What is needed => Look through the data below for the line with "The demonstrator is", and transcribe it exactly together with each line after it up to and including the line with "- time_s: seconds". Give nothing else.

Data block =>
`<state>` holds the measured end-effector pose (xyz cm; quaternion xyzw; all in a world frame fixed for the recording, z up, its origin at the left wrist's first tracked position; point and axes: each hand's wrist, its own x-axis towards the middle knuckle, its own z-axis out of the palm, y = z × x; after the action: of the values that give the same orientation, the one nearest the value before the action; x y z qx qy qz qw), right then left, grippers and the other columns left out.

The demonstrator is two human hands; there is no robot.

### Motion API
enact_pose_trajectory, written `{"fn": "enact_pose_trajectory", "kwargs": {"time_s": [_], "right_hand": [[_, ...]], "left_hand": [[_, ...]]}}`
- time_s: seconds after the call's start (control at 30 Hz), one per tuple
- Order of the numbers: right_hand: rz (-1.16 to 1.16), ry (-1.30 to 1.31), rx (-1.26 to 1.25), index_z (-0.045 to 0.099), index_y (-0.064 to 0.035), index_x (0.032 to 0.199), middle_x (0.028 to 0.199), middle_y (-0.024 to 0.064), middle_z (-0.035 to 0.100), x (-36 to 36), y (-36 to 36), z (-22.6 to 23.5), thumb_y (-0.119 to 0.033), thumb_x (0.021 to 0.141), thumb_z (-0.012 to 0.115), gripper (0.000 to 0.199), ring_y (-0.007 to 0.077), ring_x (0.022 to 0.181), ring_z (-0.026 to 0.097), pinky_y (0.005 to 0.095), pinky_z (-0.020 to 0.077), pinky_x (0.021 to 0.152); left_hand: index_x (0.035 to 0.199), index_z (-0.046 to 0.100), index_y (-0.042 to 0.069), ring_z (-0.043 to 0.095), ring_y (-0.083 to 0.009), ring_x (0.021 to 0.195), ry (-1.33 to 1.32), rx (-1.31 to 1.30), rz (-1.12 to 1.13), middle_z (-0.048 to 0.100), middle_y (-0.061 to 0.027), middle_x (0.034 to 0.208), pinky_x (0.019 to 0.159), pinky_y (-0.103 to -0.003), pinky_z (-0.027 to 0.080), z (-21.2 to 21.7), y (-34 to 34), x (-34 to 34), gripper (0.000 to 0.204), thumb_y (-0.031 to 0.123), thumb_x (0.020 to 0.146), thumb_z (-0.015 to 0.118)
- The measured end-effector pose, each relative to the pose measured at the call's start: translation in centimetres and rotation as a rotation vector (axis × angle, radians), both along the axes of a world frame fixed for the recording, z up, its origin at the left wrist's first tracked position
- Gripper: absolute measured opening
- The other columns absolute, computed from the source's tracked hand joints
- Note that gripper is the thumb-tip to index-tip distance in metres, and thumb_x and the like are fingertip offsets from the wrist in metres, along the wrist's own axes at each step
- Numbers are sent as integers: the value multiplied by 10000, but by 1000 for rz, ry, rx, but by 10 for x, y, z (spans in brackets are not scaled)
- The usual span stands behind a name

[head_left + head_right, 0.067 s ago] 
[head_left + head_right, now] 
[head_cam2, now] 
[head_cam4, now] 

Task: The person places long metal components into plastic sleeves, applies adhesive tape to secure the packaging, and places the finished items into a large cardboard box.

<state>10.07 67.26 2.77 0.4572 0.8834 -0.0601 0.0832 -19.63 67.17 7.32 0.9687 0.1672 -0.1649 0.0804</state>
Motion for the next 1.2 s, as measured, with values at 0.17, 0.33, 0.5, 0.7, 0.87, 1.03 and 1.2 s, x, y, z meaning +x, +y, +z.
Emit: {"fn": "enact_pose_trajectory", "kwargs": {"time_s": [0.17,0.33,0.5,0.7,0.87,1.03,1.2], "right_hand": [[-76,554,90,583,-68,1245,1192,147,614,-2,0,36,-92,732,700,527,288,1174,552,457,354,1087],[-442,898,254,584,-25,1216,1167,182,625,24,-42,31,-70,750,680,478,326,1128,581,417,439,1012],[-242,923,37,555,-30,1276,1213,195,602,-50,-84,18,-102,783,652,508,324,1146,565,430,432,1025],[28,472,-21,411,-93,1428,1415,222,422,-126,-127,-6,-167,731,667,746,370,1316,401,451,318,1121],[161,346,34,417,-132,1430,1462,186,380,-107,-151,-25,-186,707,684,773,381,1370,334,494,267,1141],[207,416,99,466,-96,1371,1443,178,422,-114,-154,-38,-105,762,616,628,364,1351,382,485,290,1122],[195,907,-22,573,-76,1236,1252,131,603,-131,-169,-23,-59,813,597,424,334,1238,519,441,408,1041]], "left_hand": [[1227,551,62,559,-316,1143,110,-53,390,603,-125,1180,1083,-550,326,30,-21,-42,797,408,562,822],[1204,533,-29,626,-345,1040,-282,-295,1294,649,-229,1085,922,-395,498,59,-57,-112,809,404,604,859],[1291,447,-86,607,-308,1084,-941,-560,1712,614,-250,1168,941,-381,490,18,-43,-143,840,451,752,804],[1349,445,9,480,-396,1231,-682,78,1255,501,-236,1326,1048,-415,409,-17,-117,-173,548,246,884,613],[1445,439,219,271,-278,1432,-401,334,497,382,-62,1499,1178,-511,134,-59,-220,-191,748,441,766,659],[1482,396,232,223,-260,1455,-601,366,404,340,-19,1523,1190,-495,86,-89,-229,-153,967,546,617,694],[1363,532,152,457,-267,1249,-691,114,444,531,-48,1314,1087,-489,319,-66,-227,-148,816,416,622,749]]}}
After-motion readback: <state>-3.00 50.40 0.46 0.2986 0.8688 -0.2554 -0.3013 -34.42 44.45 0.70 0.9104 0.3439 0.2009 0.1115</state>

Reply to the exercise =>
The demonstrator is two human hands; there is no robot.

### Motion API
enact_pose_trajectory, written `{"fn": "enact_pose_trajectory", "kwargs": {"time_s": [_], "right_hand": [[_, ...]], "left_hand": [[_, ...]]}}`
- time_s: seconds after the call's start (control at 30 Hz), one per tuple

The answer to this exercise has been written out completely.